悪も善もおのれの中にある。他者に問いただし、求めるべきものではない。

     〈1〉

 悪があり正義がある。
 あるとしよう。
 悪は駆逐されるべきである、それも、まあそうだとしよう。
 あなた、がそうしたいならそうすればいい。
 ところで悪とはどこにあるのか、誰がそうなのか、
 何をもって悪とするのだろうか。
 それらはすべて実のところ、あなた自身の中にある。
  
 あなたはあなた自身の中にある悪を退治したいと願い、それを実行する。
 ここに何ら不都合はない、
 少なくともそれこそ他者に迷惑はかけないであろう。
 あなたがひじょうに自律的で、高い理想があり、それに向けて邁進するとき、それを完全にあなた自身の内部によって行うならば、
 ともかく世界に及ぼす混乱はなく、害もない。
 世界はあなたが何を目指しているのかさえ知らないだろう。
 なにを変革したいのか、なにを撹乱したいのかさえ、知らない。
 そしてもう断言するなら、それでいいんだよ。
 あなたが悪と戦うと宣言する姿勢は、あなた自身の中に完全に囲いこめ、と思う。

 他者に託すな、転化するな。

 世界に、社会に悪いところがある、と感じるならあなた自身の中にそれと共感する部分が必ずある。

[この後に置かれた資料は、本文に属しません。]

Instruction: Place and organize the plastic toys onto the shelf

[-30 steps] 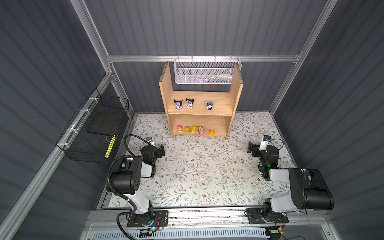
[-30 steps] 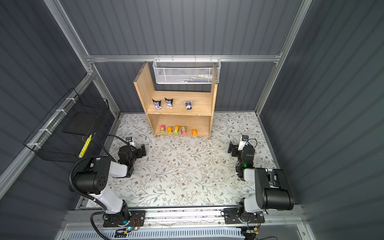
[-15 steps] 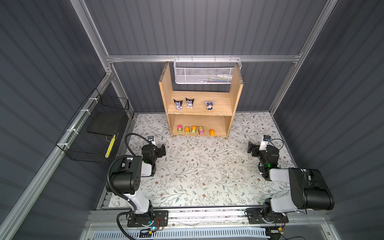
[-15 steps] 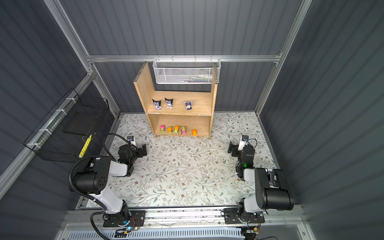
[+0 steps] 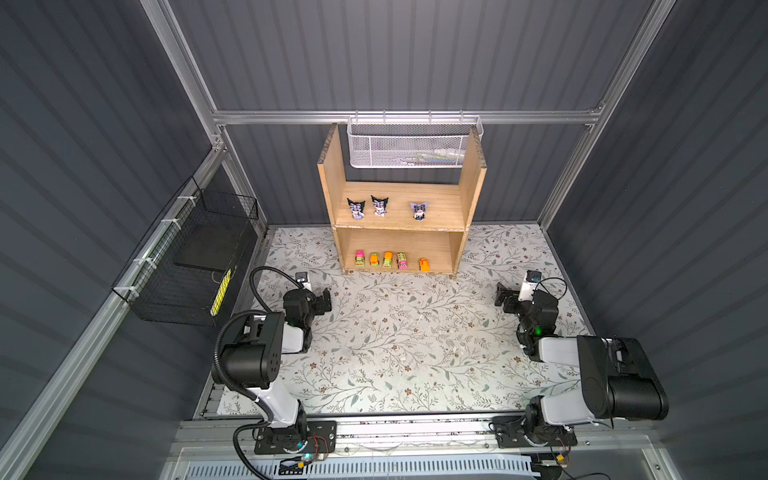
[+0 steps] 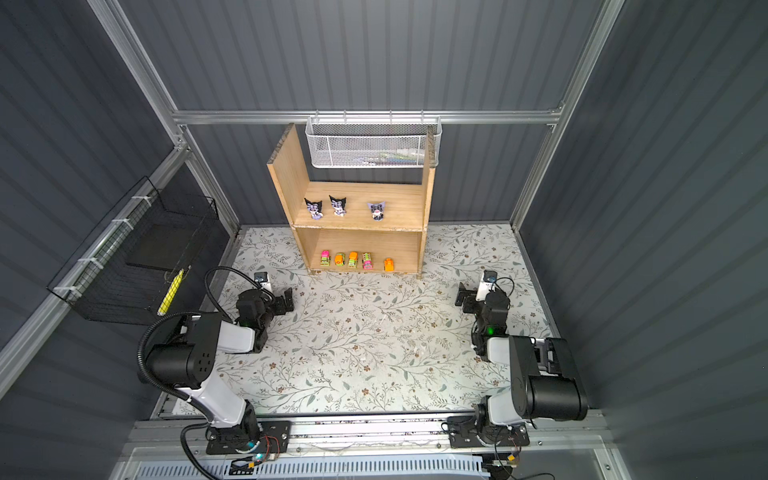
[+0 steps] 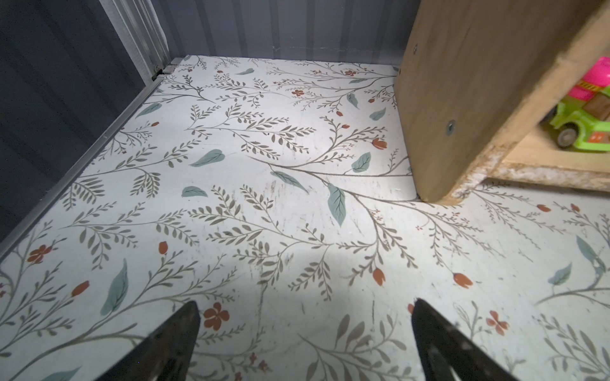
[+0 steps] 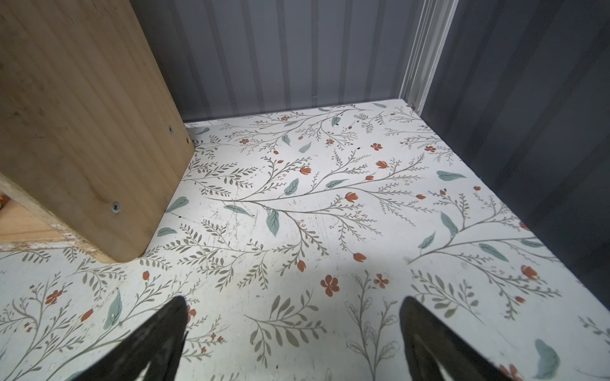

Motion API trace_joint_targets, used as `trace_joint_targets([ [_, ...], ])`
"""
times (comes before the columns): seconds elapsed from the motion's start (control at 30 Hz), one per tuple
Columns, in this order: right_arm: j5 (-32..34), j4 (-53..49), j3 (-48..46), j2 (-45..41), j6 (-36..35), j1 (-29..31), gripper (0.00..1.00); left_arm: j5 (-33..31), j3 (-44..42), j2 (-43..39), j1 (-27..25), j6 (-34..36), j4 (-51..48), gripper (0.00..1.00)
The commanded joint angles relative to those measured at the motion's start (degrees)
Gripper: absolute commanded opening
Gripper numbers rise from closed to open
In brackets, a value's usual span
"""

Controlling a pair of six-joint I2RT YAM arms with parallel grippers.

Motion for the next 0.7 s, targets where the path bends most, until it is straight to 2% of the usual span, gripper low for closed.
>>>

 やりきれない思い、これではいけないという募る思いがするときに、

 誰か悪者を見つけようとするな。

 悪を他者に投影するな。


 世界にはびこる悪と戦ってはいけない。
 それはただ不毛に終わるからだ。
 不毛であり終わりはない輪廻だからだ。
 メビウスの輪のように奇妙に捩れ、他者を騙し、肝心なことにはおのれを騙し、巧妙に閉ざされた輪の中でぐるぐると堂々巡りをするだけだ。
 他者に問うな、おのれに問え。
 他者を捉えようとするな、おのれを捉えよ。
 
 これは、わたしにとってモラルだ。
 モラル以外に何の拠るところがあるか、というようなことを言ったイタリアのモラリストがいたが、そういう意味ではとても共感できる。

 

    〈2〉

 主観・客観。
 客観というのは結局のところ想像の産物にすぎない。
 想像にすぎないのだが、想像の域を出ないものをいかに働かせるか、そこがある面、明暗を分かつ。
 なんとも曖昧で推測の域を出ない客観に比べて、主観は絶対的である。
 主観を信じよ、主観に集中せよと、わたしは言うが、
 この「信じる」というのがまた厄介だ。
 主観を信じよ、というよりも、主観を見極めよ、という感じだが、
 ここに重篤統合失調症のひとがいたとして、 
 主観を信じよ、ということをまったく真に受けると、それこそ。
 おのれが観たこと、おのれが感じたことがすべてである、という、
 うん、だから、その際「おのれ」とは何かということなんだけども。
 うん、いったい「おのれ」とは何であろうか。
 
 だいたい複合的というか、混乱があるというか、整理整頓はされていないというか、
 一言でいうなら、わっかりにくいんだよな。
 
 おのれを信じよ。
 このくらいわかりにくい表現はない。
 誤解され放題の表現はない。
 
 フランチェスコ・アルべローニに対するレビューに目を通すと、
 それで何が言いたいのかわからない、というものがあって、
 そうか、わからないか。
 そうか、伝わっていないらしいぜ、兄さん、という感じであって、
 いやお互い切磋琢磨だなあと思える。
 
 ところで、ホ・オポノポノが気になる。
 これは、そうだ、
 一言でいうのなら、「100%自分に責任がある」これに尽きるのだが、
 これをたとえば、「うつ病」の人が聞いたなら、
 まったく病状が悪化するであろうとしか確かに思えない。
うつ病」は脳の疾患であるということを、そうなのであるという見解を、ほんとうについ最近知った。
 言い換えれば、脳の疾患であることを裏付けるのに、脳に作用する薬を用いることで、その効果は確かに認められる、という実績がある。
 うん、じゃあもう脳の疾患でいいんじゃないでしょうか。
 とりあえず。
 治るものは治ればいい。
 それでも治らないものはあるけど、もう、治るものは治ればいいじゃんね。
 わたしたちは、「それでも治らないもの」を見極めたいだけなんだ。